Data to examine:
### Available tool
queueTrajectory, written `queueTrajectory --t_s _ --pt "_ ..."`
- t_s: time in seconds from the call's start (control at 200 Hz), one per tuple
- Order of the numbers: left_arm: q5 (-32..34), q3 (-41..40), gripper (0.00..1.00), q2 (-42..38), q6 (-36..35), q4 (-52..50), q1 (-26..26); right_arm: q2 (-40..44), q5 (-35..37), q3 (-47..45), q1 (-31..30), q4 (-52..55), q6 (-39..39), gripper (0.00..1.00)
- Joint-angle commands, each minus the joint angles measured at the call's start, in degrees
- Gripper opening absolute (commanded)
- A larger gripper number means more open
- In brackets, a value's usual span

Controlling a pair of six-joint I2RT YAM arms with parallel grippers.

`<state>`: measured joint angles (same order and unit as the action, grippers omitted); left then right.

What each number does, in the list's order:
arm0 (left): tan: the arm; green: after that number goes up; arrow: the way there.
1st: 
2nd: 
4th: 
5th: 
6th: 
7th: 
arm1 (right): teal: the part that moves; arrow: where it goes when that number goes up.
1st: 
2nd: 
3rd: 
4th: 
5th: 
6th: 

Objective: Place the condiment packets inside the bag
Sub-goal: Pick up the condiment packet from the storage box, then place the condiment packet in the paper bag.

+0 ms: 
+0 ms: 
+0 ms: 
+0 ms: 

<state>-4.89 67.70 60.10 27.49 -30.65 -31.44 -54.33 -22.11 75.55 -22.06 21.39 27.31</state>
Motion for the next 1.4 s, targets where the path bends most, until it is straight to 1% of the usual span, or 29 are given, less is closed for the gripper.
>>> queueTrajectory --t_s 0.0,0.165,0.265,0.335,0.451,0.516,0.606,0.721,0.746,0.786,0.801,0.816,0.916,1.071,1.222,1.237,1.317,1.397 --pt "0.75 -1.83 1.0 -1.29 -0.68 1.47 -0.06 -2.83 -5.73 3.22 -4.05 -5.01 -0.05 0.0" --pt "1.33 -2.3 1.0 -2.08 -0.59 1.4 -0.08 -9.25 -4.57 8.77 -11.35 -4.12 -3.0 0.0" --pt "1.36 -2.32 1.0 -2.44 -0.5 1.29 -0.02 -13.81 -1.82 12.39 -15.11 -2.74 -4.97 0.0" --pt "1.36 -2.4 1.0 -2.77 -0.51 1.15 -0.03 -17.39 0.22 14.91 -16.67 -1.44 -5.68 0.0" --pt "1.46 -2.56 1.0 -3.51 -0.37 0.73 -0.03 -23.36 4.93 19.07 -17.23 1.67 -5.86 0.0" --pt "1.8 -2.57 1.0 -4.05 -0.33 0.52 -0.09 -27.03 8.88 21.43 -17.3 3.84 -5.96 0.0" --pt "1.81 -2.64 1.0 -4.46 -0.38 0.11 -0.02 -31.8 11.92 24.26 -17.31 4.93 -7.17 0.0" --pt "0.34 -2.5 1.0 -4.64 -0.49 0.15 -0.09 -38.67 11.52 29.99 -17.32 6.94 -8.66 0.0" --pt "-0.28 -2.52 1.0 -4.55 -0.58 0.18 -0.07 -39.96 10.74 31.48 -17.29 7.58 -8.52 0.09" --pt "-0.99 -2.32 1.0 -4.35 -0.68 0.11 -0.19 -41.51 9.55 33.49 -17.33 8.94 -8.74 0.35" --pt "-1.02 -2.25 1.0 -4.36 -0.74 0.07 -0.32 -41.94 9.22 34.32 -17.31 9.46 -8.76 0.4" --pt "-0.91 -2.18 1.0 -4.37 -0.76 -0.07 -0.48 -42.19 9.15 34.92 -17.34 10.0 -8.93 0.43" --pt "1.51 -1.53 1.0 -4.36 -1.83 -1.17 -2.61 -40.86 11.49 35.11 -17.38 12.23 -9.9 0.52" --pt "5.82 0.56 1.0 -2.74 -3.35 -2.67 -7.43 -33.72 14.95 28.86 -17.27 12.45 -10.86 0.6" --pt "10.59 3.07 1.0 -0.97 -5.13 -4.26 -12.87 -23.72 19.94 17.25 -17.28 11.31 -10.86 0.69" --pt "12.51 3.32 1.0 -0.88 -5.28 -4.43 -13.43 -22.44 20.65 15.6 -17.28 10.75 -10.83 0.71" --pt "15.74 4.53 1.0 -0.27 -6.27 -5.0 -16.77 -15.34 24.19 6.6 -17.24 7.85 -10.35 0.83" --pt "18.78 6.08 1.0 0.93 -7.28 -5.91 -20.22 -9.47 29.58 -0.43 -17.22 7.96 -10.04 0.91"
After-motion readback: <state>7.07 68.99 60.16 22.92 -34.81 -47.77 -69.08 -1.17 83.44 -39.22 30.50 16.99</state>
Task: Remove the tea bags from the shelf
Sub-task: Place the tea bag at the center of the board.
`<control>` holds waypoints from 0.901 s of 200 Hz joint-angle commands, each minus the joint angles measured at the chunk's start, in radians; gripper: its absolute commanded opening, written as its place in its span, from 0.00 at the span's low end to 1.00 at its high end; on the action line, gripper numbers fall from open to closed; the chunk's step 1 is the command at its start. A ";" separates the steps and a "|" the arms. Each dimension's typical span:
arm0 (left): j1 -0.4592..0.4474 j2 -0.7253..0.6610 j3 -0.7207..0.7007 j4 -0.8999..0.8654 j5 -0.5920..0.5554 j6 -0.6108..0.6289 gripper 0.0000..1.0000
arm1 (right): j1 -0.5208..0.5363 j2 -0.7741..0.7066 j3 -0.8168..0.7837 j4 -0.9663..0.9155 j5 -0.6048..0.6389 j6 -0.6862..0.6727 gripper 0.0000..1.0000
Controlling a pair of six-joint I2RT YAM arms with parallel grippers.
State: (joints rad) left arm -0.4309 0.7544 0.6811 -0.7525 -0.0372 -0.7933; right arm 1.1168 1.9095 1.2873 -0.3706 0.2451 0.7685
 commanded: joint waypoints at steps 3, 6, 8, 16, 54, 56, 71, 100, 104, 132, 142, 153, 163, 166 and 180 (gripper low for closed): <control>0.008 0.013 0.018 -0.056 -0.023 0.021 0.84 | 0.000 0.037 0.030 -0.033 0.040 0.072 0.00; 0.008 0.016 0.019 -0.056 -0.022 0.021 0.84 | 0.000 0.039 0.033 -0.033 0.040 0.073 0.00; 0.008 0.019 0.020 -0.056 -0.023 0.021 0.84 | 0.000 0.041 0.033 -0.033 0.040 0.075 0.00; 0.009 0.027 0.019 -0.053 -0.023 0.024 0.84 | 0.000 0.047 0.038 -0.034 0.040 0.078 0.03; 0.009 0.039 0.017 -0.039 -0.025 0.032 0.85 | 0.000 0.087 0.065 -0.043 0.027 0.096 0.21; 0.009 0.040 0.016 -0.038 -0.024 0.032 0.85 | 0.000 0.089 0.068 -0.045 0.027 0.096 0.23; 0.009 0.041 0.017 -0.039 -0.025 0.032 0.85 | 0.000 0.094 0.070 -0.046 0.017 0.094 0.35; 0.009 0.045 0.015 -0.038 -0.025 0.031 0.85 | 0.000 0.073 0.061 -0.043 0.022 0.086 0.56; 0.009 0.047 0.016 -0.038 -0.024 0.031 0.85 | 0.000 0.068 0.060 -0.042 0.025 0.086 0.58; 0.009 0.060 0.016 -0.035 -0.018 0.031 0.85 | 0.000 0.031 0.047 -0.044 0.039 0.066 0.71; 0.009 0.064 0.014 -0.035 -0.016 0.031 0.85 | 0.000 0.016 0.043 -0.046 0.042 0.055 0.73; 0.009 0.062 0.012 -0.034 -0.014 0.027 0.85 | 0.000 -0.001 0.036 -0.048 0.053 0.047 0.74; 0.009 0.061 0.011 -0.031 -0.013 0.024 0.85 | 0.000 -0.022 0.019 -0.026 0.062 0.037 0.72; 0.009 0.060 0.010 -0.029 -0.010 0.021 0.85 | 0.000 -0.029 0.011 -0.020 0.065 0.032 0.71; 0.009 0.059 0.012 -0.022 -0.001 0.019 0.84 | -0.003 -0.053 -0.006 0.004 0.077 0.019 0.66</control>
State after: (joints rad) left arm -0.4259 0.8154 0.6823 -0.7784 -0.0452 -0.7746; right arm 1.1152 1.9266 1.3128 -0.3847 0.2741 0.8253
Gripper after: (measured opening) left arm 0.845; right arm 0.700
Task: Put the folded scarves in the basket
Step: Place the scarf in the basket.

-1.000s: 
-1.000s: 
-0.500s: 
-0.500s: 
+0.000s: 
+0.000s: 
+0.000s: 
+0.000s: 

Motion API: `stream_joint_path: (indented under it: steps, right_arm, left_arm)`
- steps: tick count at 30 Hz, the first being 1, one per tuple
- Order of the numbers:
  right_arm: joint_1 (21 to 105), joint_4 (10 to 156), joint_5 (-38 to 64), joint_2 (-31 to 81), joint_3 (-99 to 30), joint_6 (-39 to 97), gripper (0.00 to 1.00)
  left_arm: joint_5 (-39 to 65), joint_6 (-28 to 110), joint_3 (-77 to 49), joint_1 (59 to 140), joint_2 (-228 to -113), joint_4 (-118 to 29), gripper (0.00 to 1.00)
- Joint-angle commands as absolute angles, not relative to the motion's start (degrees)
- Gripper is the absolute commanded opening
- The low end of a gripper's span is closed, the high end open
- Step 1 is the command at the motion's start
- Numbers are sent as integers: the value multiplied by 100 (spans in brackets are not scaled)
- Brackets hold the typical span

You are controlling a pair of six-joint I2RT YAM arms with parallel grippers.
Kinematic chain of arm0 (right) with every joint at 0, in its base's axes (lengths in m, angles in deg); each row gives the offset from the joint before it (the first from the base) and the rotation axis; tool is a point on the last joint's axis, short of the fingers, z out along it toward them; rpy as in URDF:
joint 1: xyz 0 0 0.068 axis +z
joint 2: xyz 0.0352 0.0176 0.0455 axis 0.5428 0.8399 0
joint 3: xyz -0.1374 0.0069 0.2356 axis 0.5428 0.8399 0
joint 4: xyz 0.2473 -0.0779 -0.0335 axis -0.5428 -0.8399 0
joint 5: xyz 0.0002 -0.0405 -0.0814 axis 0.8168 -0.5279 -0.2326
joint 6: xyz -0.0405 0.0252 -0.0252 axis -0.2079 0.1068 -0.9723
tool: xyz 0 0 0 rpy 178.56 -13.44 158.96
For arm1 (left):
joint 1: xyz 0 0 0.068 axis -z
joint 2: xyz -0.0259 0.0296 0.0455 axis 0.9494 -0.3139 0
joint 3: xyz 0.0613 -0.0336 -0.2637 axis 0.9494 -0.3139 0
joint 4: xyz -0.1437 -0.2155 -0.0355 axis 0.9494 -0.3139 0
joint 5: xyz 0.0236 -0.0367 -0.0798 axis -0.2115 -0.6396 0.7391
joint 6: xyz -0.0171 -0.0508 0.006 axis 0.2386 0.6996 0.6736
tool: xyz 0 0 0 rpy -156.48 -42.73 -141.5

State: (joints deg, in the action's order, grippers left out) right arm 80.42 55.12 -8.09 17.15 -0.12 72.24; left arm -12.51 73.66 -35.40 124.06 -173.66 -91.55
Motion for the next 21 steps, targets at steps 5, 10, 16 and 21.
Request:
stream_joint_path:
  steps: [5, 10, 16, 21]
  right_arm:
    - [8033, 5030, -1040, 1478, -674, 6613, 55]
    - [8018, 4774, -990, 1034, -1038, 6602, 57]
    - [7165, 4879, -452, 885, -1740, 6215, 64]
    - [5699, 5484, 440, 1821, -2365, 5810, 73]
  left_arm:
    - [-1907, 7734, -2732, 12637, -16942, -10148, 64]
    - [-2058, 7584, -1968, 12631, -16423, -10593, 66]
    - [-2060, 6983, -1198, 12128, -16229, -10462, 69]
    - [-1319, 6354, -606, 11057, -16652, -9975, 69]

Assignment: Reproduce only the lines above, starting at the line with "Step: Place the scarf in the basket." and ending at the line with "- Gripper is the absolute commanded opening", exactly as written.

Expected answer:
Step: Place the scarf in the basket.

-1.000s: 
-1.000s: 
-0.500s: 
-0.500s: 
+0.000s: 
+0.000s: 
+0.000s: 
+0.000s: 

Motion API: `stream_joint_path: (indented under it: steps, right_arm, left_arm)`
- steps: tick count at 30 Hz, the first being 1, one per tuple
- Order of the numbers:
  right_arm: joint_1 (21 to 105), joint_4 (10 to 156), joint_5 (-38 to 64), joint_2 (-31 to 81), joint_3 (-99 to 30), joint_6 (-39 to 97), gripper (0.00 to 1.00)
  left_arm: joint_5 (-39 to 65), joint_6 (-28 to 110), joint_3 (-77 to 49), joint_1 (59 to 140), joint_2 (-228 to -113), joint_4 (-118 to 29), gripper (0.00 to 1.00)
- Joint-angle commands as absolute angles, not relative to the motion's start (degrees)
- Gripper is the absolute commanded opening

Nothing else is required for this exercise.